Читаем Королевская аллея полностью

Маркиз был так растерян, ошеломлен, поражен, что, казалось, легче убить его своими руками, нежели нанести подобный удар. Он плакал, умолял, грозил, словом, устроил бурную сцену, недостойную благородного человека и мучительную для любовницы; однако, чем труднее мне было принять мое решение, тем упорнее я цеплялась за него, боясь, что второй раз у меня не достанет на это мужества. Наше тяжкое объяснение продолжалось так долго, что под конец я буквально ослепла от слез, лишилась сил и желала только одного — чтобы он поскорее ушел от меня, куда и к кому угодно. Видя, что меня не разубедить, он удалился.

В течение нескольких дней я боялась за его жизнь. Вдобавок, я была не слишком-то уверена, что, расставшись с любовником, поступила себе во благо, и каждую ночь, просыпаясь, мучилась тоскою и угрызениями совести. Я боялась, что маркиз в отчаянии решится на какое-нибудь безумство и положит конец либо своей жизни, либо моей.

После этого рокового удара маркиз прожил еще тридцать лет; я сама уже шестьдесят лет как жива и здорова. Это доказывает, что, если человек любит не так сильно, как говорит, то уж, конечно, он любит гораздо меньше, чем ему кажется.

Глава 9

С моим повесой-маркизом я почти узнала любовь. Это «почти» я считала еще слишком большой удачей для женщины моего положения — незнатной, бедной и лишенной всяких надежд на будущее. Кроме того, этот роман избавил меня от глупых детских иллюзий, и невинность — не слишком дорогая цена за такую науку. Став любовницею маркиза, я научилась ловко управляться с другими моими воздыхателями, вертела ими, как хотела, и, даже позволяя себе большую, чем прежде, свободу в речах и взглядах, знала притом, что ни одному из этих храбрецов не захватить врасплох моей крепости. Я убедилась, что знание, хоть и почерпнутое в пороке, все-таки лучше неведения — следствия невинности.

Теперь жизнь, к моему удовольствию, приняла спокойный, мирный оборот. По утрам я писала друзьям, брату, моим дорогим де Биллет, моей милой Селесте. Нанон, переделав всю домашнюю работу, шила в уголке у камина или читала одну из книг, с помощью которых я пыталась хоть немного просветить ее. Быстро пообедав — за одним столом с нею, ибо мне казалось нелепым отсылать эту девочку есть в кухню, — я отправлялась к герцогу и герцогине де Ришелье.

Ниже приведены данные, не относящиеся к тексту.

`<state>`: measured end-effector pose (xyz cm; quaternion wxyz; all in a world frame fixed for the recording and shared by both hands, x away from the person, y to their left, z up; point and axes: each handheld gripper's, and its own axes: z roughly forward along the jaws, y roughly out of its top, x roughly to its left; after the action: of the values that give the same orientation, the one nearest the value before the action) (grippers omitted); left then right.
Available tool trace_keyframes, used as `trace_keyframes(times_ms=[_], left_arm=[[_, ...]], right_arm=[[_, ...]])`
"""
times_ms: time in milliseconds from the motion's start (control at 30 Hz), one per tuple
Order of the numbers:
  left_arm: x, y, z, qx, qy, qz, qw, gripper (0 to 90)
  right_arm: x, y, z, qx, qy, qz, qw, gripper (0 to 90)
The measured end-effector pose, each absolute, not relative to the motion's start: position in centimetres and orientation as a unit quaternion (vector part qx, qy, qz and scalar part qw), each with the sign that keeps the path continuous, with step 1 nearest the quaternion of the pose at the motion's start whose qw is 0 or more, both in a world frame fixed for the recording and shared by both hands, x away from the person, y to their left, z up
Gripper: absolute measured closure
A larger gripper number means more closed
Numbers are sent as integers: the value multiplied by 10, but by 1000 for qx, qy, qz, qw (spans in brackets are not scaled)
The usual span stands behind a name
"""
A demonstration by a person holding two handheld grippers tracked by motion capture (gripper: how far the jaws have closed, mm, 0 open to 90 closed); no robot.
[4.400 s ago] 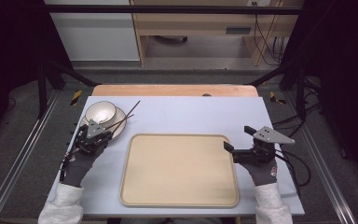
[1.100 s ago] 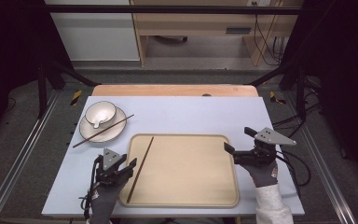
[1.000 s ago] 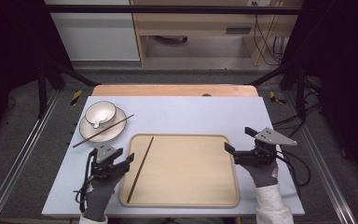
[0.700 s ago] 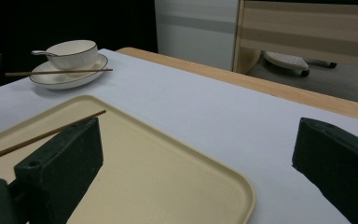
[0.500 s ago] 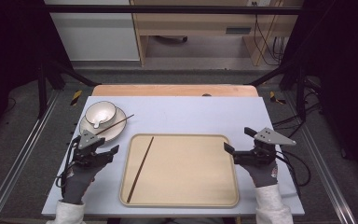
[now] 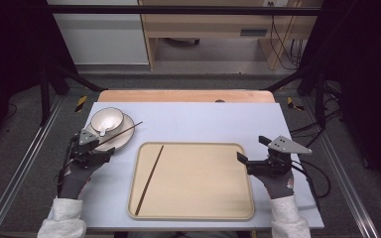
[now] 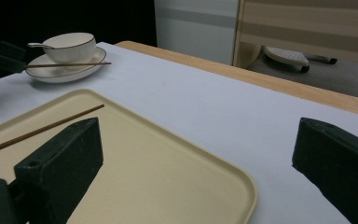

В другие дни я посещала особняк д'Альбре, где неизменно заставала маршальшу в обществе винных бутылок, а маршала в обществе красивых дам. Сезар д'Альбре любил превращать меня в одну из тех живых кариатид, что поддерживали его репутацию дамского угодника, как мраморные статуи поддерживают портик храма. Ему нравилось вводить меня в общество, ободрять и напутствовать, посвящать в то, что сам он знал — или думал, будто знает, — о сильных мира сего; он почитал меня своим творением, — вероятно, отчасти я и была таковым.

В этих двух домах я познакомилась с тремя женщинами, которые позже сыграли важную роль в моем возвышении. Одна за другою они вошли в мою жизнь — не смею сказать, в игру, ибо тогда мне еще было неведомо, что в их лице я получила козыри, с помощью которых сумею одолеть мою горестную судьбу и выйти единственной победительницей из этого поединка, в коем они сами потерпят поражение.

Первая была темноволосой бледной особою с фиалковыми глазами и острыми чертами, какие обыкновенно придают на картах даме пик. Когда она бывала в обществе, ее смех разносился по всему дому; казалось, она всецело отдается веселью, однако временами из-под ее опущенных век сочился ледяной, змеиный взгляд, от которого у меня стыло сердце.

Звали эту хохотушку Анна-Мари де Ла Тремуй; она была замужем за графом де Шале, в которого, как говорили, была безумно влюблена. Рассказывали также, что она прямо-таки создана для любви и развлечений, однако, под этой легкомысленной внешностью крылись острый политический ум и властный, неженский характер, — душа ее жаждала великих свершений. Не сомневаюсь, что ей довелось удовлетворить эту жажду, когда она, став принцессою Дезюрсен, фактически правила Испанией; пока же она сильно досадовала, видя, что меня охотнее, чем ее, посвящают и в общеизвестные дела и в тайные интриги. В этом она призналась мне много позже, когда обе мы, достигнув вершин власти, писали друг дружке два-три раза в неделю, обсуждая вопросы европейской политики.